**GOAL OF THE EXERCISE**: Across the records below, how many lines include the string "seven"? State the number and nothing more.

------------------------------------

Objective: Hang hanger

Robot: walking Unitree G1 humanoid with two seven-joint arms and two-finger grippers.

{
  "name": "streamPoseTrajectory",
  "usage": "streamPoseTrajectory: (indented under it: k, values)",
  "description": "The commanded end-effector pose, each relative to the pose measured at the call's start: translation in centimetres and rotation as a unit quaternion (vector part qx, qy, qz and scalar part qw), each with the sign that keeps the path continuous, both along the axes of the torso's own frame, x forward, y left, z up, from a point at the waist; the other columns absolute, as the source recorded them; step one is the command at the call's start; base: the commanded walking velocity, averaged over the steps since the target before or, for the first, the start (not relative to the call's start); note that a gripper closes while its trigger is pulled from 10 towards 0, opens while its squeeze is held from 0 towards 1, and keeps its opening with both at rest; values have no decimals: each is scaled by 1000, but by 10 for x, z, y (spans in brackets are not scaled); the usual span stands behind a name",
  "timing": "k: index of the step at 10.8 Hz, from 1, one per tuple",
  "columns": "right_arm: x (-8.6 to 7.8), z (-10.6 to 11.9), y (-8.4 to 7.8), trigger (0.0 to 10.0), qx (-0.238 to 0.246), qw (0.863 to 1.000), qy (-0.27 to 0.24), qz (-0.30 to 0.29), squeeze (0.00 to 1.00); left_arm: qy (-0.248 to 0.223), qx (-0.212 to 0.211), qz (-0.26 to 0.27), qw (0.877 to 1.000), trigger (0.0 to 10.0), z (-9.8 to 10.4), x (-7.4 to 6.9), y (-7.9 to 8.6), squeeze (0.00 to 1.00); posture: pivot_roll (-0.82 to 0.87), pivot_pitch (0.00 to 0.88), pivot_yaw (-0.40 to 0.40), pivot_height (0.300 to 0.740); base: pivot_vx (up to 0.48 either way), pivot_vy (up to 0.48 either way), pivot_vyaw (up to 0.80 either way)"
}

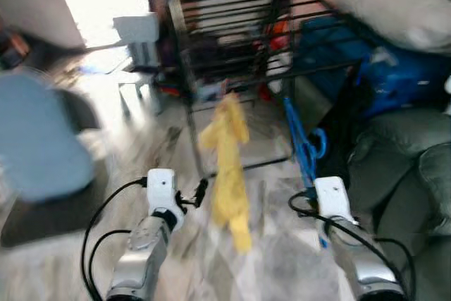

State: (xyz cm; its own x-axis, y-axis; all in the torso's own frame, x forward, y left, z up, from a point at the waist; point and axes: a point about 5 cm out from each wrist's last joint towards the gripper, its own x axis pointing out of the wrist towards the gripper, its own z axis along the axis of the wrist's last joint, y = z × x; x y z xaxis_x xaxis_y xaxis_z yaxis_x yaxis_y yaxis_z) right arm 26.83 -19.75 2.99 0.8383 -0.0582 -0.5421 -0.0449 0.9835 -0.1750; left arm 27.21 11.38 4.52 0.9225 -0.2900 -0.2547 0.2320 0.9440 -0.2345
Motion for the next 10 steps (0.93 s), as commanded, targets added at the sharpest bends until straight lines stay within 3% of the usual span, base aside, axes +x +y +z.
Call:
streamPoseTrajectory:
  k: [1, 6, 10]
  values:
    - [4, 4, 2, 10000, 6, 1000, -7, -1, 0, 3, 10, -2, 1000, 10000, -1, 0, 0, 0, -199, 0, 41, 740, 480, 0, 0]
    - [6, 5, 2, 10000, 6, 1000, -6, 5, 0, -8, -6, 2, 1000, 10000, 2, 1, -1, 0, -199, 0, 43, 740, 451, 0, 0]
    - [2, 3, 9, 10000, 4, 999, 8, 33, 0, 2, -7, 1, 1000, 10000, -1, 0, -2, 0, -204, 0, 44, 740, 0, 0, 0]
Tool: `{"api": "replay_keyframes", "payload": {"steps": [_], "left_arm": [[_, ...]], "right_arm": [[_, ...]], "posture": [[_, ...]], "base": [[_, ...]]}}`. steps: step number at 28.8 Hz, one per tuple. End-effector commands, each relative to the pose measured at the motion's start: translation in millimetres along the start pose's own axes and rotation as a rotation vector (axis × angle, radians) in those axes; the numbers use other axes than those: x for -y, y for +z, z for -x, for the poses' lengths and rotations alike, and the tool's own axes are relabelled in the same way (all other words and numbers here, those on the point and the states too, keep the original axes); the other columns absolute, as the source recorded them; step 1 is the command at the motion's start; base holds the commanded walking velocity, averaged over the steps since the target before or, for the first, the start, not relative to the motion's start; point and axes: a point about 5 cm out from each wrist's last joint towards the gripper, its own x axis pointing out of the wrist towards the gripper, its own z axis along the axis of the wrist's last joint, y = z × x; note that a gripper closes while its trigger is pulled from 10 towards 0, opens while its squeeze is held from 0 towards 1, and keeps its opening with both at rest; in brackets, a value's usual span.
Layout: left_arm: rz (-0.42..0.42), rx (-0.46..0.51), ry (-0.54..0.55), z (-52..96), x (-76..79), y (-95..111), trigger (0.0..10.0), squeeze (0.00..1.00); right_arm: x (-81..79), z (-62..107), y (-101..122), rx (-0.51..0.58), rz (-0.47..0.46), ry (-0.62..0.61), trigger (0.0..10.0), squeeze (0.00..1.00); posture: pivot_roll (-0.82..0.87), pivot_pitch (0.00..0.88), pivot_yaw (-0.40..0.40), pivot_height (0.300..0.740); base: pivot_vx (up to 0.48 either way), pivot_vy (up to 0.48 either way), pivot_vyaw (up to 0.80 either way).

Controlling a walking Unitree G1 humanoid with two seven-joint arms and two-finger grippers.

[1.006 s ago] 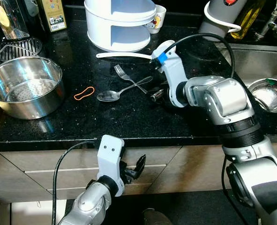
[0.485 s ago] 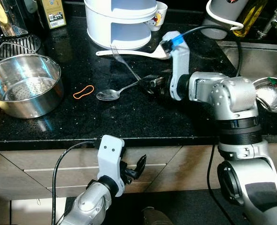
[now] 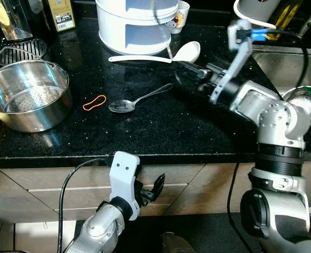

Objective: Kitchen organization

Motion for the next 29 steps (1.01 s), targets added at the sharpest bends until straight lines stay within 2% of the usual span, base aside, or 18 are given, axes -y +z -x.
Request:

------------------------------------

**EXERCISE RESULT**: 2